Process mining with ML


I have a little more general question. My dataset consists of N sequences of events. Example of one sequence could be [A,B,C,D,X,Y] and another [A,B,Z], where letters represent different events. The sequences are at most 80 steps long.

The idea is to predict next letter or next step from known previous events. For very simple example maybe after A will always come B. Next step would be measuring time of each event and the ultimate goal is to predict how long until process reaches specific event.

I tried N-gram, MLP neural network and lastly LSTM network, which had around 80% accuracy.

That would not be bad if the events were balanced in the dataset. To account for that I used weighted loss function in training of the LSTM and then the overall accuracy is around 66%. However the less frequent classes have much much higher accuracy (still not perfect, but higher). How can I create model that will have the best of both? That will learn the less frequent AND the most frequent at the same time.

Also I have read that tree base methods perform very good on unbalanced dataset. However all examples always consider one big timeseries data. My data are many short timeseries. Is it possible to train RandomForest on such data? How?

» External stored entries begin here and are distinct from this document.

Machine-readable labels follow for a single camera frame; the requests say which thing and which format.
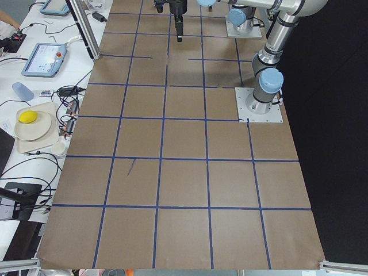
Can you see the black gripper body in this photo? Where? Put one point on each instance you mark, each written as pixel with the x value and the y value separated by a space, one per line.
pixel 177 7

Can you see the light blue cup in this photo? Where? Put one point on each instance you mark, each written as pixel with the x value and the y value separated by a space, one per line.
pixel 23 92

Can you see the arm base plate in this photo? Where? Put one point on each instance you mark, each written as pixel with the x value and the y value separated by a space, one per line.
pixel 249 30
pixel 252 111

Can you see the beige tray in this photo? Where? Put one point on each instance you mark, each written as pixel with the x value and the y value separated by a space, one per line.
pixel 50 138

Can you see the black power adapter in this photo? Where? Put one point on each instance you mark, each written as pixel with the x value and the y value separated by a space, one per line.
pixel 99 17

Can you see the yellow lemon toy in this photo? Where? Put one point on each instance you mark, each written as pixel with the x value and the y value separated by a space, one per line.
pixel 28 117

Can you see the small remote control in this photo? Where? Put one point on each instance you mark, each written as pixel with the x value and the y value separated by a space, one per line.
pixel 46 93

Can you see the black electronics box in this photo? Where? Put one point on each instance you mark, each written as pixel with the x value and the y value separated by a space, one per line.
pixel 12 44

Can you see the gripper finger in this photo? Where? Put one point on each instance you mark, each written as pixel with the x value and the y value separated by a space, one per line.
pixel 179 31

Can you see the blue teach pendant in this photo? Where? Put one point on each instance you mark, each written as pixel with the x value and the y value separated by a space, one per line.
pixel 55 8
pixel 45 60

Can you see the aluminium frame post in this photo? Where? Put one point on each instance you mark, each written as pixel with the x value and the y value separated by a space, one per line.
pixel 79 15

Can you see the white paper cup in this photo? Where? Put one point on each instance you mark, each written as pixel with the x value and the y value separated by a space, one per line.
pixel 59 149

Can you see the beige plate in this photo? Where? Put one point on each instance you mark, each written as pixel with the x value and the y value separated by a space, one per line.
pixel 35 130

If you know about different algorithm/method that could be applied to such data please post it :)

Thank you.

Matúš Košík

Posted 2018-08-15T20:46:59.947

Reputation: 1



I suspect that the problem has more to do with your data than with your algorithms. My recommendation is to spend some time studying your data and ensuring that it is a robust representation of the kinds of problems you're expecting to solve. If possible, come up with a way to generate extra data. Given the fact that you already have many permutations, you could perhaps write a script to create additional permutations by modifying existing samples with rules that you know.

David Shapiro

Posted 2018-08-15T20:46:59.947

Reputation: 11